As a senior, he finished with 130 tackles (led the team), 7.5 tackles for loss, four sacks (second on the team) and two interceptions, including one returned for a 61-yards touchdown. Against California Polytechnic State University he had 17 tackles. Against Western Oregon University, he had 14 tackles, two quarterback hurries and one forced fumble.

==Professional career==
===Dallas Cowboys===
McSurdy was selected in the seventh round (222nd overall) of the 2012 NFL draft by the Dallas Cowboys. He was selected with the intention of playing him at inside linebacker in the Cowboys' 3-4 defense and also at fullback.
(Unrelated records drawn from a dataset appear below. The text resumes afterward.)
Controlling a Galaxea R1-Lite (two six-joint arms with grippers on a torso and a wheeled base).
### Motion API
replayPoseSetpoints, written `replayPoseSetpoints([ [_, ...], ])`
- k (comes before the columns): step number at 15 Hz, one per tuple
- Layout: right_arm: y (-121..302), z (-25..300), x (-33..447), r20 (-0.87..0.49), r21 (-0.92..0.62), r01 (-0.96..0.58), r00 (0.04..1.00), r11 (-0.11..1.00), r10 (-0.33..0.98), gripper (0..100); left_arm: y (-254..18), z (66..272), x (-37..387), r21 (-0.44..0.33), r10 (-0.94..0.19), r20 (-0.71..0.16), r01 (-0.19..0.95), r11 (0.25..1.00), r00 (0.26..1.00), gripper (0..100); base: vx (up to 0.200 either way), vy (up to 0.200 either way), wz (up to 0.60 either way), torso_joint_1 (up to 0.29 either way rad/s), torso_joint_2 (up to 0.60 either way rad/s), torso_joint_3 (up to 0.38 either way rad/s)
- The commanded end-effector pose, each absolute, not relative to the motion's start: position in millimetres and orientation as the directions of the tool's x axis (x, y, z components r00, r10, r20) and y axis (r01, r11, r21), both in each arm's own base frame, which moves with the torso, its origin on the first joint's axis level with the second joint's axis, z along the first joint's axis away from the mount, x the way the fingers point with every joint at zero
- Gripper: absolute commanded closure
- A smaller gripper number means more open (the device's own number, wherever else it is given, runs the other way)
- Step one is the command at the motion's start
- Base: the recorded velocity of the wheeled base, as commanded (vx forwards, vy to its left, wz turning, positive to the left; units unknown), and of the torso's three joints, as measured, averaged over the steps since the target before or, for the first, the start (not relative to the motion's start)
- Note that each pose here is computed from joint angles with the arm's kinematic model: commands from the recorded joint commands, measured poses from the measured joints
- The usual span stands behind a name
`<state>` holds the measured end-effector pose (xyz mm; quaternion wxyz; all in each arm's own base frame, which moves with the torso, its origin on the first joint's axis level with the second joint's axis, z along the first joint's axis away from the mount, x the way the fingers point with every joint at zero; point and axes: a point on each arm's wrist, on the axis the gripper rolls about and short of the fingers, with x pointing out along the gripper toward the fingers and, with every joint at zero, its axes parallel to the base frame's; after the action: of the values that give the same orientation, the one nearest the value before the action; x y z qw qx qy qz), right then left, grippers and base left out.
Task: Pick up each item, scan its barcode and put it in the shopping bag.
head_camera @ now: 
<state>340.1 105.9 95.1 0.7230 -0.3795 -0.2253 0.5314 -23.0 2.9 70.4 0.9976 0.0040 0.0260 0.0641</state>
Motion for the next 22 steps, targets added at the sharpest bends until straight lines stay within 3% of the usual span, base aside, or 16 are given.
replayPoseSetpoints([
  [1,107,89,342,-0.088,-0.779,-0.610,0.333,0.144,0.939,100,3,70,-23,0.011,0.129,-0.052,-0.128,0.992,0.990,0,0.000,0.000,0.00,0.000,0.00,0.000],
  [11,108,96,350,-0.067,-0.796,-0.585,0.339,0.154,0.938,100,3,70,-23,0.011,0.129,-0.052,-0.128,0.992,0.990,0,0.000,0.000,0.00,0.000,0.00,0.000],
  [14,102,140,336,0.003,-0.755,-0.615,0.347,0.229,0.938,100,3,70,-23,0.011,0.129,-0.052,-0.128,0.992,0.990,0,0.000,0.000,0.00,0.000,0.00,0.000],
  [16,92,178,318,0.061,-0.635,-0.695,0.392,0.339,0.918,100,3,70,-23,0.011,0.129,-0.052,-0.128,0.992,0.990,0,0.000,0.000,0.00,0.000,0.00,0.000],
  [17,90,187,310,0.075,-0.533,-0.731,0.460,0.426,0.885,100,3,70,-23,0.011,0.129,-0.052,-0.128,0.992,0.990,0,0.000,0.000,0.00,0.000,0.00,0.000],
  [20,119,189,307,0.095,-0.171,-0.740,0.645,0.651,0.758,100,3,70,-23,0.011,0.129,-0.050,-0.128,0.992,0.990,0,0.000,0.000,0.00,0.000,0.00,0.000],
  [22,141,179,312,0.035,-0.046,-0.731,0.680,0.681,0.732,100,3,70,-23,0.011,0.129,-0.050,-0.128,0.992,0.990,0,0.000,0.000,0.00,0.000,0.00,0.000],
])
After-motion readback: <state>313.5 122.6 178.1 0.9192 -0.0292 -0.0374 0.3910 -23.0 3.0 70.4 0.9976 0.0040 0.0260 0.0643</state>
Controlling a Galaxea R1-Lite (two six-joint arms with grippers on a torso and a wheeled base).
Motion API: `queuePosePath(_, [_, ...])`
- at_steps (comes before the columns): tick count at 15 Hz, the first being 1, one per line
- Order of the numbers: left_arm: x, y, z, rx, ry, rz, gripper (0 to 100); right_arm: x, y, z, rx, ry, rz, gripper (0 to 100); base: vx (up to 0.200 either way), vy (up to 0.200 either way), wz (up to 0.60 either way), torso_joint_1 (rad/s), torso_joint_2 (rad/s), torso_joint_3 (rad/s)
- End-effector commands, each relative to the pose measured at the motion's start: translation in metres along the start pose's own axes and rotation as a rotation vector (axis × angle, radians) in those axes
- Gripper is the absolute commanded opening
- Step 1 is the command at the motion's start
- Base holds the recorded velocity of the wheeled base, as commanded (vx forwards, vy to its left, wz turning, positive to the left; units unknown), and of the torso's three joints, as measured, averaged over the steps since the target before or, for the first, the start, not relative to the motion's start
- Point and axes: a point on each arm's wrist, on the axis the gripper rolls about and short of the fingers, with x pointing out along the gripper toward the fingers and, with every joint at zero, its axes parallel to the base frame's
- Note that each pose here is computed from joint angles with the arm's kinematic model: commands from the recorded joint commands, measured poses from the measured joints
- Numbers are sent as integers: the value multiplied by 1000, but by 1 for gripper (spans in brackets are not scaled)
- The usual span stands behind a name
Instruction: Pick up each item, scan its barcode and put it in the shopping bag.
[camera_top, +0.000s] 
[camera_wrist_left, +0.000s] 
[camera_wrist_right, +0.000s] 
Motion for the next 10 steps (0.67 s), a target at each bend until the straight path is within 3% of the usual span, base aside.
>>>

He suffered an Achilles injury in training camp and was placed on the injured reserve list on August 26, 2012.

The next year the defense changed to a 4-3 scheme, with him competing for the backup position at middle linebacker. He was released on August 31, 2013.

===St. Louis Rams===
The St. Louis Rams signed him to their practice squad on December 10, 2013. He was waived on July 21, 2014.

===Cleveland Browns===
The Cleveland Browns signed him on August 13, 2014. He was released on August 24.